A Phase I Environmental Site Assessment (Phase I ESA), is a screening tool that determines whether a property’s environmental quality may have been impacted by Recognized Environmental Conditions. When confirmed or suspected Recognized Environmental Conditions are identified, a follow-up Phase II Environmental Site Assessment is needed where environmental samples are collected, analyzed and compared to applicable regulatory standards.

The industry standard Phase I ESA was developed by the American Society for Testing and Materials (ASTM) in 1993. There currently are two acceptable ASTM Phase I Standards. The 2013 Standard includes a Tier I Vapor Encroachment Screen and is used primarily for residential properties, while the 2005 Standard does not and for that reason is used primarily for commercial and industrial zoned real estate.

What You Get with ACT’s Phase I Environmental Site Assessment

ACT’s Phase I ESA includes a site inspection, review of historical property information, review of federal, state and municipal databases and preparation of a Phase I ESA report. A typical Phase I Environmental Site Assessment takes 3 weeks to complete, but can be completed in as little as 48 hours at an additional charge. Where environmental conditions are suspected, a Phase I ESA can be performed simultaneously with a Phase II Environmental Site Assessment, saving both time and money.

When only an updated Phase I ESA is needed or exclusively residential properties are involved, abbreviated assessments such as a Transaction Screen or an Environmental Source Review can be prepared. Contact ACT for its free expertise in finding the right environmental assessment for your project.

ACT’s Phase I ESA includes:

The site inspection provides information pertaining to the current environmental quality of the property. ACT personnel inspect the interior and exterior of a property for specific features such as storage tanks, chemical handling and disposal practices, areas of staining or stressed vegetation, drainage structures, and the potential occurrence of polychlorinated biphenyls, asbestos, lead based paint and radon. The site inspection also includes a description of adjacent properties and any indications of prior environmental investigations at the property or adjacent properties. Photographs of the property are also obtained and a site sketch is prepared.
The historical property information provides background into the former development, occupants and operations at the property and its current physical setting. Through the Freedom of Information Law, all available County, Town and Village public agency documents pertaining to the property will be obtained. These public agencies include the Building Department, Zoning Department, Fire Marshal or Department and the Department of Health. Additional historical information is obtained from fire insurance maps, city directories, interviews with current or former owners or occupants of the property and in some cases aerial photographs of the property.
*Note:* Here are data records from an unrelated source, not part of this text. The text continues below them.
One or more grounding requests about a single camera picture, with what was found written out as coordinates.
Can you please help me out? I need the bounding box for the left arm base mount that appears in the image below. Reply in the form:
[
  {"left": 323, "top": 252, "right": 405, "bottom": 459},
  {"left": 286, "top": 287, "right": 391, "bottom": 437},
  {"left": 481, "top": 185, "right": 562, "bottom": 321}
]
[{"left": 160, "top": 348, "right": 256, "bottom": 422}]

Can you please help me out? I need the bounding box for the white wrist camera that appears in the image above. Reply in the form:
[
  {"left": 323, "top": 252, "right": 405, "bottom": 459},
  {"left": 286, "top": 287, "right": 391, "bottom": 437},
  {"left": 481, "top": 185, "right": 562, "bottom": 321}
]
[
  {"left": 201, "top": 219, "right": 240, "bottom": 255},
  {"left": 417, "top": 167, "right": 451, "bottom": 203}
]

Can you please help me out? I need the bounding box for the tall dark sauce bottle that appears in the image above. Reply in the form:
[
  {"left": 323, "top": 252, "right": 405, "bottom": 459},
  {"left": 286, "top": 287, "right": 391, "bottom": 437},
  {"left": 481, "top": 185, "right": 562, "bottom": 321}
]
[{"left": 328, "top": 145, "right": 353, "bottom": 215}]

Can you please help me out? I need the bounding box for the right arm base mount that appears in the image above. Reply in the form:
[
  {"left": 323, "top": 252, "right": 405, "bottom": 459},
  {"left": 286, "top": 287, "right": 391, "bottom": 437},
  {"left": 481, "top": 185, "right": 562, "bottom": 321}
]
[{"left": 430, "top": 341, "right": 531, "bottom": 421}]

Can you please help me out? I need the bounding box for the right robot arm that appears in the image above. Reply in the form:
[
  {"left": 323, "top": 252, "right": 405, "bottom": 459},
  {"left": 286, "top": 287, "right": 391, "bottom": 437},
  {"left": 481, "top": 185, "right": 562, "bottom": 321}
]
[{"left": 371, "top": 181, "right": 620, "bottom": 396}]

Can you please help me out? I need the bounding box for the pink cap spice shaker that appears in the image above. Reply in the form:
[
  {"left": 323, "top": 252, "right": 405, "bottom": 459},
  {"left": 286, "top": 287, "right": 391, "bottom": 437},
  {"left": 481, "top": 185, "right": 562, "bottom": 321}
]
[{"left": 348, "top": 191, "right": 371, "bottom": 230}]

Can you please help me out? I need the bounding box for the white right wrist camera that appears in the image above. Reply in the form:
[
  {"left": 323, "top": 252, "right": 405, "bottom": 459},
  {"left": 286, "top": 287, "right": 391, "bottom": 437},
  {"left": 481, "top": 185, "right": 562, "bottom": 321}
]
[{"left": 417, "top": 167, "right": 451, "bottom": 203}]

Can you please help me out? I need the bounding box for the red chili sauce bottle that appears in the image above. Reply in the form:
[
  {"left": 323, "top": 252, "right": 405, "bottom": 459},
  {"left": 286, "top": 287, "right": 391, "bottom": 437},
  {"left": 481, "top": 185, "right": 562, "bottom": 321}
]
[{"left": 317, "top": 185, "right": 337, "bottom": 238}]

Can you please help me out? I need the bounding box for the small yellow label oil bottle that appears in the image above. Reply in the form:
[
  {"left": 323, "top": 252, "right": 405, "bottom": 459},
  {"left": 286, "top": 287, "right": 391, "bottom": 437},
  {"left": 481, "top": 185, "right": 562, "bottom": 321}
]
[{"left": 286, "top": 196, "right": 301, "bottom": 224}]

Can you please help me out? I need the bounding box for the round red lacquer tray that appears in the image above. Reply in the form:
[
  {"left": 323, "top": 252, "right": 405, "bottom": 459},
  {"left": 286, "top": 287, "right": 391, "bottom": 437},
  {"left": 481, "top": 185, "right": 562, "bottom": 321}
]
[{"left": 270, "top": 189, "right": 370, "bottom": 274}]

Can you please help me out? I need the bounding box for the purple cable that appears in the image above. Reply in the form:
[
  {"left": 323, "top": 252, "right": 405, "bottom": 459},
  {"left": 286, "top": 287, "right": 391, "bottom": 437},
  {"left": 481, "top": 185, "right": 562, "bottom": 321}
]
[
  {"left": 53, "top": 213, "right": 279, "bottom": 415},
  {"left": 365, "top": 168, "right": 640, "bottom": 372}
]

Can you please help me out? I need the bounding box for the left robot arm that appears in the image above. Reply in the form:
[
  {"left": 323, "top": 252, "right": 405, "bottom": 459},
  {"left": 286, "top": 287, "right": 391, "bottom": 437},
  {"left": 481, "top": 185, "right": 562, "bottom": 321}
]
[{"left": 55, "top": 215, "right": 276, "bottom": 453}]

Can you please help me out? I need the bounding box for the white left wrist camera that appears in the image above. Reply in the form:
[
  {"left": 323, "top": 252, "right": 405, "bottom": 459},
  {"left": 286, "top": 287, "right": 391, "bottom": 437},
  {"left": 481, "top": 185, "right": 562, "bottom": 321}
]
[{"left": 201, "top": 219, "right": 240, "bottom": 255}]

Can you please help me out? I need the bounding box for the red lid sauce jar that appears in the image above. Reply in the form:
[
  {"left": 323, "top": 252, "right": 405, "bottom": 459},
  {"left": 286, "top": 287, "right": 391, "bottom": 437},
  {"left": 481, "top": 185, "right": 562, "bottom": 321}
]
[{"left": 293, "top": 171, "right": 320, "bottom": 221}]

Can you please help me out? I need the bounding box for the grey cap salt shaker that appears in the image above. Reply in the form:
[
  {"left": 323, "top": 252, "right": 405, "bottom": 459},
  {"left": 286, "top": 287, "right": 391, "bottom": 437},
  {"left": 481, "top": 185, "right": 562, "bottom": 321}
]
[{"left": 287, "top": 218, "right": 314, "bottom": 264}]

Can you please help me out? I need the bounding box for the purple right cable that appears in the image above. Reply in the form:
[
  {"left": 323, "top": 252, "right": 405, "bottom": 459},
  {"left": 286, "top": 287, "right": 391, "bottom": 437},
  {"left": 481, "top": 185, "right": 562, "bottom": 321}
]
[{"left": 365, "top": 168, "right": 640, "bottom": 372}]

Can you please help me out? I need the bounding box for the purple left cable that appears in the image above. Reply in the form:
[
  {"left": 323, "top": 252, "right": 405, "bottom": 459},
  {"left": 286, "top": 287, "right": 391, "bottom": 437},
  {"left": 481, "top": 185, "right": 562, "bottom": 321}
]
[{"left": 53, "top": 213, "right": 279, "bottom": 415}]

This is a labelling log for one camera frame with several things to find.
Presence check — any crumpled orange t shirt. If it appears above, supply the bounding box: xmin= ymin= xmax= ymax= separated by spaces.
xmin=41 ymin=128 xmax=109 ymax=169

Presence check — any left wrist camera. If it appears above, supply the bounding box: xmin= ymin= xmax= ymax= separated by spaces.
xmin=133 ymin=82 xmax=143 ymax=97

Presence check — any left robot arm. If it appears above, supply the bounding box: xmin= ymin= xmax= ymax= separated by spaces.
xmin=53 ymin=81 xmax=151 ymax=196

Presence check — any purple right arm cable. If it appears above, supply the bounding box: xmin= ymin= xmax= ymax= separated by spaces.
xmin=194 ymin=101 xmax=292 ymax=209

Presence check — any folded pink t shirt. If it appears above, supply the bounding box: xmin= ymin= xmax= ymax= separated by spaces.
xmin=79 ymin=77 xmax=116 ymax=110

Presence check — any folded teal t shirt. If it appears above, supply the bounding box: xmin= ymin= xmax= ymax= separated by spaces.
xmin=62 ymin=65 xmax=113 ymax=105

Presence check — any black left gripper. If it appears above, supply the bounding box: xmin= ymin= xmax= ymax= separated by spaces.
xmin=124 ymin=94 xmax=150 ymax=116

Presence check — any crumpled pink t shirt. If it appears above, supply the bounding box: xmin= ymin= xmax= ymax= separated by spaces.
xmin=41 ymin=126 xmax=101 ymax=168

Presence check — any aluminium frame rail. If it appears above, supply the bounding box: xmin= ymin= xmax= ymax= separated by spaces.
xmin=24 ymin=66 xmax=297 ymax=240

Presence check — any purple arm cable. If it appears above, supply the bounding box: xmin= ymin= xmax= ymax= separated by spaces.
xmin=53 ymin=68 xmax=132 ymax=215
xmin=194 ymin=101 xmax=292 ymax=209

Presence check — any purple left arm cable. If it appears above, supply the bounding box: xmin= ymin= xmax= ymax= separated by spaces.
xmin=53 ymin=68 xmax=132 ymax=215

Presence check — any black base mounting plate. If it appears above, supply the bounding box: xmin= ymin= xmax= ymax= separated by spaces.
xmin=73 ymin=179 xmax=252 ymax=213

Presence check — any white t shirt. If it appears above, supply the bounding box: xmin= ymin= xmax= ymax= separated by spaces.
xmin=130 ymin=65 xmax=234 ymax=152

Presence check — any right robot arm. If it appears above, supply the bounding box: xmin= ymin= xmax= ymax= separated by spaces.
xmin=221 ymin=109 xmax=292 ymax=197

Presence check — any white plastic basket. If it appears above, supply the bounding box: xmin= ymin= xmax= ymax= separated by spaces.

The physical setting of the property is also evaluated through a review of USGS 7.5 Minute Topographic Maps and geological publications.
Federal and State databases are reviewed for listings indicating that the property itself or nearby properties could impact the subject property, including known hazardous waste sites, landfills, chemical or oil spills and environmental liens or easements. Companies generating, storing and disposing hazardous wastes, such as dry cleaners or gas stations are also evaluated. ACT utilizes a propriety software developed by Biologic Environmental Information Systems, Inc. to narrow the search for properties that have a high likelihood of impacting the subject property.
The results of the Phase I ESA are provided in a concise, easy-to-read report including an executive summary, conclusions and, if necessary, recommendations for further action to determine the environmental quality of the property. ACT’s Phase I ESA reports also include not to exceed cost estimates for recommended further action, from reviewing additional documents to performing a comprehensive Phase II Environmental Site Assessment. These features make ACT’s Phase I ESA a valuable tool in ongoing or future negotiations on a property.